▶ **The task**:
The whole listing below needs to be duplicated exactly, pictures aside.

▶ **Provided data**:
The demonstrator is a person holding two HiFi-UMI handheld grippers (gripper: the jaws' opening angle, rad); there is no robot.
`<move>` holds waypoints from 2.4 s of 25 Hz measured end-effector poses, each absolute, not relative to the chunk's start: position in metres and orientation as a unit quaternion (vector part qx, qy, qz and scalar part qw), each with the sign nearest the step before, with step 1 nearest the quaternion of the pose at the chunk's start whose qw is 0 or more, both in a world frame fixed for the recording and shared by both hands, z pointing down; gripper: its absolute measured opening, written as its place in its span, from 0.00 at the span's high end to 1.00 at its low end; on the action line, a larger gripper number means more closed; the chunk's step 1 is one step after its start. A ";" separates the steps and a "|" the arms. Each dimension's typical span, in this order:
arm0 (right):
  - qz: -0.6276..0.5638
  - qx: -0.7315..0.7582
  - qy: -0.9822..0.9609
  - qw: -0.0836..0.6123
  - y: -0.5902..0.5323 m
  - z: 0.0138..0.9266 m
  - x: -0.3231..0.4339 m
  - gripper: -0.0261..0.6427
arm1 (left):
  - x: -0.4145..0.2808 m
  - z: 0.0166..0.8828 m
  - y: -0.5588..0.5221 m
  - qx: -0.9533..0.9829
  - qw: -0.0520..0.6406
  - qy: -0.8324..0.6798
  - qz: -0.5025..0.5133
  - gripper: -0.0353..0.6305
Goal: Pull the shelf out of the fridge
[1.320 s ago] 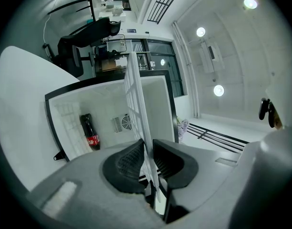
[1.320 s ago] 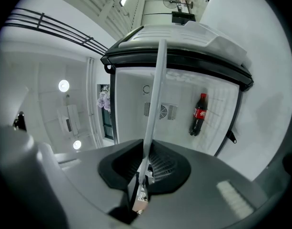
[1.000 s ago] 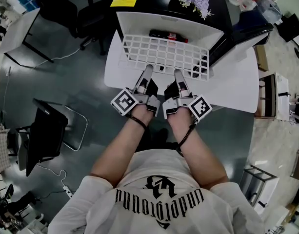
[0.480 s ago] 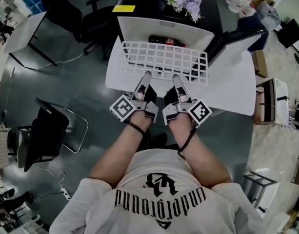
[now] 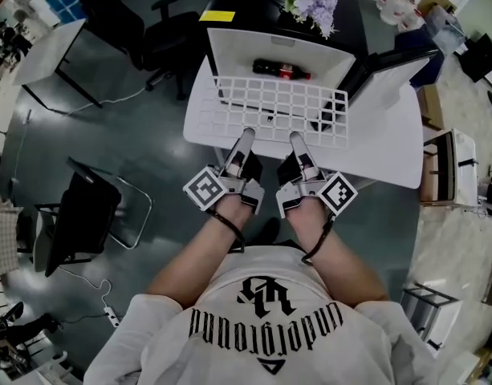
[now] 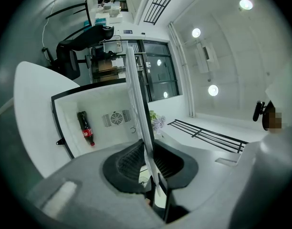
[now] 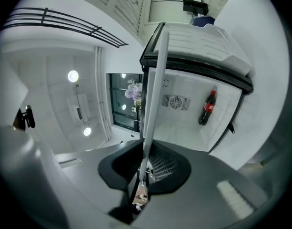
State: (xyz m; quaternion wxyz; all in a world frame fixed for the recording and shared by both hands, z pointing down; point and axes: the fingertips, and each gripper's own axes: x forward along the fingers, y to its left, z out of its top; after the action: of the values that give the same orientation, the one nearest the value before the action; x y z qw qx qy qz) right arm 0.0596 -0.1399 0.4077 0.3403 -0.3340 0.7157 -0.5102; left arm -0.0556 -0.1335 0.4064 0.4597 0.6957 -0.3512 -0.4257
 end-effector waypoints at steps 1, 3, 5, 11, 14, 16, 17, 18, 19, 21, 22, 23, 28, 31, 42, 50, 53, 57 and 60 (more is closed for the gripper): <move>-0.510 -0.334 0.716 0.339 -0.135 0.406 0.057 0.90 | -0.058 0.404 -0.129 0.697 0.460 -0.349 -0.426 0.85; -0.510 -0.335 0.716 0.340 -0.123 0.403 0.052 0.90 | -0.064 0.399 -0.118 0.703 0.457 -0.341 -0.426 0.85; -0.509 -0.335 0.715 0.342 -0.109 0.400 0.047 0.90 | -0.069 0.395 -0.107 0.709 0.456 -0.334 -0.421 0.86; -0.505 -0.333 0.718 0.344 -0.069 0.397 0.027 0.90 | -0.087 0.393 -0.069 0.719 0.468 -0.317 -0.404 0.86; -0.502 -0.333 0.720 0.345 -0.047 0.395 0.017 0.90 | -0.096 0.392 -0.049 0.725 0.471 -0.310 -0.395 0.86; -0.500 -0.334 0.720 0.346 -0.032 0.394 0.010 0.90 | -0.103 0.390 -0.034 0.727 0.474 -0.304 -0.393 0.86; -0.499 -0.334 0.720 0.347 -0.023 0.393 0.006 0.90 | -0.107 0.388 -0.026 0.728 0.475 -0.301 -0.392 0.86; -0.499 -0.334 0.720 0.348 -0.012 0.390 0.002 0.90 | -0.111 0.385 -0.016 0.729 0.476 -0.297 -0.391 0.86; -0.497 -0.334 0.720 0.350 0.001 0.385 -0.003 0.90 | -0.115 0.381 -0.004 0.731 0.476 -0.294 -0.390 0.86; -0.493 -0.335 0.722 0.352 0.026 0.378 -0.012 0.90 | -0.124 0.375 0.021 0.736 0.475 -0.287 -0.387 0.86; -0.491 -0.335 0.723 0.352 0.036 0.377 -0.016 0.90 | -0.127 0.374 0.030 0.738 0.476 -0.284 -0.385 0.86; -0.490 -0.335 0.724 0.351 0.043 0.378 -0.018 0.90 | -0.129 0.376 0.036 0.739 0.478 -0.282 -0.383 0.86; -0.491 -0.338 0.730 0.336 0.049 0.379 -0.018 0.90 | -0.129 0.379 0.039 0.739 0.489 -0.272 -0.375 0.86; -0.490 -0.338 0.732 0.332 0.053 0.369 -0.021 0.90 | -0.131 0.371 0.043 0.743 0.490 -0.269 -0.370 0.86; -0.503 -0.335 0.726 0.327 0.082 0.367 -0.025 0.90 | -0.134 0.364 0.068 0.746 0.494 -0.260 -0.363 0.86; -0.496 -0.331 0.735 0.324 0.088 0.366 -0.030 0.90 | -0.137 0.367 0.074 0.746 0.497 -0.257 -0.360 0.86; -0.499 -0.334 0.731 0.324 0.084 0.365 -0.030 0.90 | -0.138 0.363 0.069 0.745 0.500 -0.254 -0.361 0.86; -0.499 -0.329 0.734 0.323 0.062 0.362 -0.030 0.90 | -0.137 0.363 0.048 0.744 0.499 -0.257 -0.363 0.86; -0.497 -0.328 0.736 0.322 0.066 0.369 -0.029 0.90 | -0.136 0.368 0.053 0.744 0.496 -0.253 -0.368 0.86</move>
State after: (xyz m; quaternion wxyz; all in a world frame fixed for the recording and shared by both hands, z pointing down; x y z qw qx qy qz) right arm -0.0290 0.0663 0.3689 0.3217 -0.3280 0.7359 -0.4973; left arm -0.1358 0.0530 0.3683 0.4961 0.7443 -0.2535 -0.3683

▶ **Written response**:
The demonstrator is a person holding two HiFi-UMI handheld grippers (gripper: the jaws' opening angle, rad); there is no robot.
`<move>` holds waypoints from 2.4 s of 25 Hz measured end-effector poses, each absolute, not relative to the chunk's start: position in metres and orientation as a unit quaternion (vector part qx, qy, qz and scalar part qw), each with the sign nearest the step before, with step 1 nearest the quaternion of the pose at the chunk's start whose qw is 0 or more, both in a world frame fixed for the recording and shared by both hands, z pointing down; gripper: its absolute measured opening, written as its place in its span, from 0.00 at the span's high end to 1.00 at its low end; on the action line, a larger gripper number means more closed; the chunk's step 1 is one step after its start. A ";" separates the steps and a "|" the arms. Each dimension's typical span, in this order:
arm0 (right):
  - qz: -0.6276..0.5638
  - qx: -0.7315..0.7582
  - qy: -0.9822..0.9609
  - qw: -0.0836..0.6123
  - y: -0.5902..0.5323 m
  - z: 0.0138..0.9266 m
  - x: -0.3231..0.4339 m
  - gripper: -0.0261..0.6427
arm1 (left):
  - x: -0.4145..0.2808 m
  - z: 0.0166..0.8828 m
  - y: -0.5588..0.5221 m
  - qx: -0.9533..0.9829
  - qw: -0.0520..0.6406
  - qy: -0.8324..0.6798
  - qz: -0.5025..0.5133
  - gripper: -0.0353..0.6305
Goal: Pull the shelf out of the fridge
[1.320 s ago] 
[1.320 s ago] 
[1.000 s ago] 
[0.480 s ago] 
[now] 
[now] 
[now] 
State: (xyz m; quaternion wxyz; all in a world frame fixed for the recording and shared by both hands, z pointing down; point and axes: the fingertips, and each gripper's own axes: x forward along the fingers, y to its left, z out of its top; after the action: of the values that give the same orientation, the one nearest the value before the action; x y z qw qx qy qz) right arm 0.0596 -0.1399 0.4077 0.3403 -0.3340 0.7157 -0.5102; left arm -0.0556 -0.1335 0.4064 0.4597 0.6957 -0.3512 -0.4257
 end-effector waypoints at steps 1, 3, 5, 11, 14, 16, 17, 18, 19, 21, 22, 23, 28, 31, 42, 50, 53, 57 and 60 (more is closed for the gripper): <move>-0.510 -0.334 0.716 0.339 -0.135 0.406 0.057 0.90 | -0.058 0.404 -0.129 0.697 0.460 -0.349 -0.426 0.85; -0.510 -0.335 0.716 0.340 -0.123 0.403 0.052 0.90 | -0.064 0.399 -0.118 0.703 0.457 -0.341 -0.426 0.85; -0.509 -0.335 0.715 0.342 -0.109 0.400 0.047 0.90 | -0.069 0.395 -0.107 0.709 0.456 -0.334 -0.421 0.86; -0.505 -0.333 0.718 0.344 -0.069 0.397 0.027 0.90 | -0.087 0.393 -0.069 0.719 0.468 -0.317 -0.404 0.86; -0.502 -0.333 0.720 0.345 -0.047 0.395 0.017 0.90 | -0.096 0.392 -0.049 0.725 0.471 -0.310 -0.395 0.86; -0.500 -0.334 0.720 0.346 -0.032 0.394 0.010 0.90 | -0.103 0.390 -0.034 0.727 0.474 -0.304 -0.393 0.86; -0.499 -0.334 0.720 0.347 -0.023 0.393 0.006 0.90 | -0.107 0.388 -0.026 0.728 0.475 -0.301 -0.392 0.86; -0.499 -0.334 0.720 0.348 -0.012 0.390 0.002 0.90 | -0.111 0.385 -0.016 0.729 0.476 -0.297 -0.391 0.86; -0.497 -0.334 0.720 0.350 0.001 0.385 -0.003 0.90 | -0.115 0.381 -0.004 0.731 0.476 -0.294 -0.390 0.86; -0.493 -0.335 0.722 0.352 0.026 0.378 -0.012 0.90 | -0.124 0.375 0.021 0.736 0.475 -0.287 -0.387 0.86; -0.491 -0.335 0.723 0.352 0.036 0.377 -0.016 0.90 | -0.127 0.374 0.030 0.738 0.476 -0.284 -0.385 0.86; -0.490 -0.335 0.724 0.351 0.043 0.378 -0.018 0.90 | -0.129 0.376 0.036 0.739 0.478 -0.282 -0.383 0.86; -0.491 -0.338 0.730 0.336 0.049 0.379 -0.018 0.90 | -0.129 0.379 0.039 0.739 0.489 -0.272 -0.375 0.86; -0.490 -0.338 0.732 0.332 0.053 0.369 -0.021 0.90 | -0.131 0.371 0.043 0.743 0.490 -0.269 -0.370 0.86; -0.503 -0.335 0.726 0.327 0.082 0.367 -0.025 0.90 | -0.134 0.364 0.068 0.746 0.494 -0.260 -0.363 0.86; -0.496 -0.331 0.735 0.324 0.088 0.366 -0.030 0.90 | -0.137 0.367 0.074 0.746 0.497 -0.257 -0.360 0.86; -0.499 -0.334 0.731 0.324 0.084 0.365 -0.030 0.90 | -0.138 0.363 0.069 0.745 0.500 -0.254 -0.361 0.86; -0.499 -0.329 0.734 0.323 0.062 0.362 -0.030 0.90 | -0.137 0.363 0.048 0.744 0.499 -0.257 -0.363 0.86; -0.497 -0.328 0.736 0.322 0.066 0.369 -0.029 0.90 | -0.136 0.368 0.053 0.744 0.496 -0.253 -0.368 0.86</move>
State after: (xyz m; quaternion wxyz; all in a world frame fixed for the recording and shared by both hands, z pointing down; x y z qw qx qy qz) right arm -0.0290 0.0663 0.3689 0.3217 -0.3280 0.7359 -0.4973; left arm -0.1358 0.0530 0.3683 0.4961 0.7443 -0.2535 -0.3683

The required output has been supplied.